* _Task_
Filter on the word "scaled": copy each matching line from the listing below.

########

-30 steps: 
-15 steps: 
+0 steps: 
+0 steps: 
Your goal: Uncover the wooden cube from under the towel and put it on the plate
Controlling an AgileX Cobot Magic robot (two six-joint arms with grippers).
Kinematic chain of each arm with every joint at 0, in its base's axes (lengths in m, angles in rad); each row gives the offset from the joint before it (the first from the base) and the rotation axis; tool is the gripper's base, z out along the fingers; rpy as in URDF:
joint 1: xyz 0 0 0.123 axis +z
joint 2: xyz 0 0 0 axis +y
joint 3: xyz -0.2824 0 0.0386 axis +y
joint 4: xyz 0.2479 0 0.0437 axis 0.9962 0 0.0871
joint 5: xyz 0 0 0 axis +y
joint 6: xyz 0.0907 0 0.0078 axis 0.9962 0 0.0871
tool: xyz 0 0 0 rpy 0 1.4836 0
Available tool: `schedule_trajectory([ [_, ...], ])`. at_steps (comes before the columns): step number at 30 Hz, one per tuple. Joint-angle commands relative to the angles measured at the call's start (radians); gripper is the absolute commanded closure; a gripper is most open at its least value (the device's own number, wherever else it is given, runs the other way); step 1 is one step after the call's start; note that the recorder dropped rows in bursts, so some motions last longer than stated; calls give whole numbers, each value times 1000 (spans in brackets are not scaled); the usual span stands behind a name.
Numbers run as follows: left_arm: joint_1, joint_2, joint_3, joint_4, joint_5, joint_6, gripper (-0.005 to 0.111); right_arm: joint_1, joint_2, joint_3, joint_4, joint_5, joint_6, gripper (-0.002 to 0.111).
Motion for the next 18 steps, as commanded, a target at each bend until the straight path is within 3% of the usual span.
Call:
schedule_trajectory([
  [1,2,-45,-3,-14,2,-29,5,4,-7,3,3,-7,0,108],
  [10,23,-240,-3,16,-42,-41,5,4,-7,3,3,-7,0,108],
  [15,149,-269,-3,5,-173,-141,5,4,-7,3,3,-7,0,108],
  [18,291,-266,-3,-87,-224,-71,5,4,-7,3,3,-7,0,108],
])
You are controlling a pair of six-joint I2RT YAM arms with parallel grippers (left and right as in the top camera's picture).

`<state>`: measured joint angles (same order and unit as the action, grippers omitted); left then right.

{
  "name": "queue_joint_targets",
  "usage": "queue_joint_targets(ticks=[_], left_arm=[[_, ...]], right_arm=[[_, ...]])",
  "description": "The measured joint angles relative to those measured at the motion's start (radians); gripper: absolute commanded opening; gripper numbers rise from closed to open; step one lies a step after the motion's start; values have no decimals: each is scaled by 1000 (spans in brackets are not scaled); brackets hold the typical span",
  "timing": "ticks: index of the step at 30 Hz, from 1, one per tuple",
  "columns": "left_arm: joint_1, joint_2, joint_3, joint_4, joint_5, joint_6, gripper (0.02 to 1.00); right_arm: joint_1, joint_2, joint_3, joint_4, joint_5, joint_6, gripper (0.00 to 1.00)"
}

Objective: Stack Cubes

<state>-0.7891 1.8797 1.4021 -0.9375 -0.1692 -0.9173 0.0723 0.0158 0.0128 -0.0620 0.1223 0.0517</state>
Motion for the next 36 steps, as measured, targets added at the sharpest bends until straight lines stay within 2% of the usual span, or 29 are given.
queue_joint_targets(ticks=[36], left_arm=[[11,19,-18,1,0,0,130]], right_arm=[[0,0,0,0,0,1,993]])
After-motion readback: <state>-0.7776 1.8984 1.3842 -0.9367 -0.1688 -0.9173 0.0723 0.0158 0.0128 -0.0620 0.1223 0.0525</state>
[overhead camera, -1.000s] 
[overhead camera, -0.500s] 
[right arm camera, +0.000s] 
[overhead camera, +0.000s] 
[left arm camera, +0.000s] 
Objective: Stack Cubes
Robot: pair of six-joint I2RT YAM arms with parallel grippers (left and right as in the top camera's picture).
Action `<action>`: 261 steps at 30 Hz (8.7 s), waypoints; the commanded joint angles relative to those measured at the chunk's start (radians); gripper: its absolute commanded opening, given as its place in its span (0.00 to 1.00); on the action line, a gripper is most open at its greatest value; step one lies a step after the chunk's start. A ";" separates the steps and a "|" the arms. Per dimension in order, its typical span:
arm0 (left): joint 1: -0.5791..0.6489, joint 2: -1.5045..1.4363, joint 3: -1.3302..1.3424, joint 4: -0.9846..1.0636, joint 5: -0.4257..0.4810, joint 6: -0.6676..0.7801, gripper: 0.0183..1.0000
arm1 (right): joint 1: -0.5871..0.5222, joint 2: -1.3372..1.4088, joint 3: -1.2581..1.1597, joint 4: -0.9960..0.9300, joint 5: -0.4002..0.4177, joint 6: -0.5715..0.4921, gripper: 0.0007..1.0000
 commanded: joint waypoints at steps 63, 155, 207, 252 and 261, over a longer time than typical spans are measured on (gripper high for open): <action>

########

* _Output for this exercise_
Available tool: `schedule_trajectory([ [_, ...], ])`. at_steps (comes before the columns): step number at 30 Hz, one per tuple. Joint-angle commands relative to the angles measured at the call's start (radians); gripper is the absolute commanded closure; a gripper is most open at its least value (the device's own number, wherever else it is given, runs the other way); step 1 is one step after the call's start; note that the recorder dropped rows in bursts, so some motions last longer than stated; calls give whole numbers, each value times 1000 (spans in brackets are not scaled); the usual span stands behind a name.
  "description": "The measured joint angles relative to those measured at the motion's start (radians); gripper: absolute commanded opening; gripper numbers rise from closed to open; step one lies a step after the motion's start; values have no decimals: each is scaled by 1000 (spans in brackets are not scaled); brackets hold the typical span",

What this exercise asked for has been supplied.